Aufgrund der schrecklichen Amokläufe und Terroranschläge in den vergangenen Wochen werden die Sicherheits- und Präventionsmaßnahmen auf der gamescom in diesem Jahr angepasst. Diese Maßnahmen gelten für alle Teilnehmer der gamescom: Aussteller, Besucher und auch für Medienvertreter.

“Als Messegesellschaft und Veranstalter der gamescom ist es unser Anspruch, die Rahmenbedingungen für die Messeteilnehmer bestmöglich zu gestalten und den Bedürfnissen unserer Gäste gerecht zu werden. In diesen Tagen ist das Bedürfnis nach Sicherheit bei allen Beteiligten ein großes Thema.

Unser Ziel ist es, diesem Wunsch durch die Anpassung der Sicherheitsmaßnahmen gerecht zu werden und gleichzeitig die gamescom in all ihren Facetten so wenig wie möglich einzuschränken. Wir hoffen auf das Verständnis und die Unterstützung aller gamesom Teilnehmer, damit die gamescom auch 2016 ein erfolgreiches 360-Grad-Event voller Entertainment und ein tolles gemeinsames Erlebnis für alle Teilnehmer wird”, sagt Gerald Böse, Vorsitzender der Geschäftsführung der Koelnmesse GmbH.

Konkret bedeutet das: Lasst Taschen und Rucksäcke sowie Gegenstände aller Art, die nicht zwingend für den Besuch der gamescom benötigt werden, zu Hause, um die Wartezeiten so gering wie möglich zu halten. Denn: An den Eingängen werden noch vor Betreten des Messegeländes Kontrollmaßnahmen, inklusive Taschenkontrollen, durchgeführt. Die Kontrollen sind variabel angelegt und richten sich nach kurzfristigen Rücksprachen mit den Sicherheitsbehörden. Ihr müsst euch daher auf noch längere Wartezeiten einstellen.

Der Veranstalter bittet darum, diese Kontrollmaßnahmen dadurch zu unterstützen, kein oder nur wenig Messegepäck mitzubringen. Die Sicherheitskontrollen starten ab 07:00 Uhr. Diese Maßnahmen gelten bereits zur GDC Europe ab dem 15. August. Auch hier werden vor dem Einlass zur GDC Europe am Congress-Centrum Ost Kontrollen durchgeführt.

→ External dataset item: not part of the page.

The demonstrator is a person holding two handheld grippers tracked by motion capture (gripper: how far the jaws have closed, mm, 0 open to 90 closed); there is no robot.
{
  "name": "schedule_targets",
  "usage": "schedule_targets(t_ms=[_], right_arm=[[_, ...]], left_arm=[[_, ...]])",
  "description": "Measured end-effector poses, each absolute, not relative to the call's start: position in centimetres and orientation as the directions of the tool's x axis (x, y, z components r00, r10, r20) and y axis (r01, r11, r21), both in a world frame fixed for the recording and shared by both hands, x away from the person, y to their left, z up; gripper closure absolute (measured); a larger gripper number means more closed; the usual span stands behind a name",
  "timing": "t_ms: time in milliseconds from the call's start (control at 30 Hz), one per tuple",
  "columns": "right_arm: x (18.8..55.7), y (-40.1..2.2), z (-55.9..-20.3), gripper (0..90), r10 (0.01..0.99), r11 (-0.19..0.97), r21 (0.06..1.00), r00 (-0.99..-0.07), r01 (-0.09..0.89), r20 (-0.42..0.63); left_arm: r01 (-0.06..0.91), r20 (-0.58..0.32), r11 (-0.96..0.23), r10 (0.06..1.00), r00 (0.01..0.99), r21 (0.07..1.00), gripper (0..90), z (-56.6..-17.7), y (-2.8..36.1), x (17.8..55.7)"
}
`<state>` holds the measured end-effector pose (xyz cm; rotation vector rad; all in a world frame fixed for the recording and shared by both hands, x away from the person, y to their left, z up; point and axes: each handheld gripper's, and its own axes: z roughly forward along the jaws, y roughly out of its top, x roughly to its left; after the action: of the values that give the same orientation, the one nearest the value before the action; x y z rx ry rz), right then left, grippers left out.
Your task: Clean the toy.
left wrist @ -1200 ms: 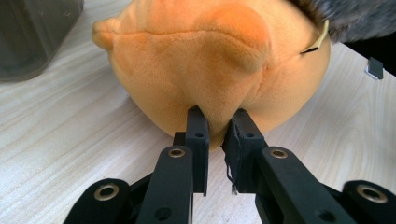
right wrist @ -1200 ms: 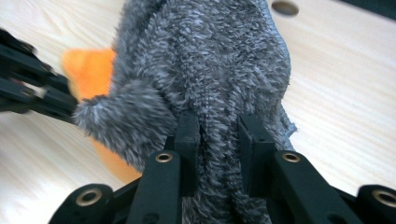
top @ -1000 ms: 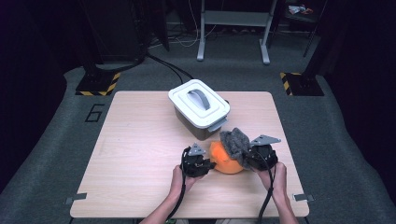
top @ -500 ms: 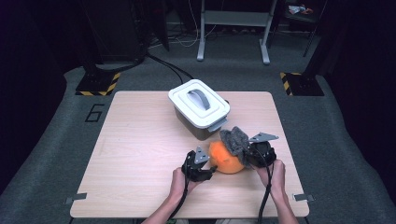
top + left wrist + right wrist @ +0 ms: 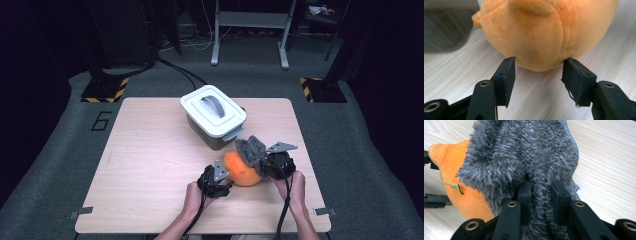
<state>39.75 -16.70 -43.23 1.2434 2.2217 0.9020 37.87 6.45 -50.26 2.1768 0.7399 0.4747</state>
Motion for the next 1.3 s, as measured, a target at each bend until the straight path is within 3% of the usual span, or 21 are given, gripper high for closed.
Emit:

Für Cosplayer gelten zur diesjährigen gamescom außerdem verschärfte Kostümbestimmungen. Grundsätzlich sind Cosplayer weiterhin auf der gamescom willkommen, allerdings sind alle Nachbildungen von Waffen oder waffenähnliche Elemente in den Kostümen auf der gamescom 2016 nicht zugelassen. Zudem bittet der Veranstalter, auch in der Stadt auf das Tragen von Nachbildungen von Waffen oder waffenähnlichen Gegenständen mit Rücksicht auf die Bewohner und Besucher der Stadt Köln zu verzichten.

Hintergrund dieser Verschärfung der Kostümbestimmungen ist es, insbesondere Kinder und Familien sowie andere Besucher der gamescom, aber auch Bewohner und Gäste der Stadt Köln, durch täuschend echte Kostüme, die teilweise auch Nachbildungen von Waffen und/oder waffenähnlichen Gegenstande beinhalten, nicht zu verängstigen. Sämtliche Nachbildungen von Waffen oder waffenähnliche Bestandteile von Kostümen − unabhängig von Material und Größe − werden den Besuchern vor Eintritt in das Gelände abgenommen. Ausstellende Unternehmen, die so genannte Walking Acts und Aktionen planen, bei denen Nachbildungen von Waffen oder waffenähnliche Gegenstände getragen werden oder diese beinhalten, müssen diese vorher beim Veranstalter anmelden.

Nachbildungen von Waffen oder waffenähnliche Gegenstände werden vorab gekennzeichnet und dürfen ab dem Zeitpunkt der Kennzeichnung das Messegelände nicht mehr verlassen und müssen während der Messelaufzeit an den Ausstellerständen verwahrt werden. Der Walking Act darf die Kostümierung erst nach Kennzeichnung und damit entsprechend in den Messehallen vornehmen.

Nicht angemeldete Aktionen und nicht gekennzeichnete Nachbildungen von Waffen/ waffenähnlichen Gegenständen werden seitens des Veranstalters aus dem Verkehr gezogen.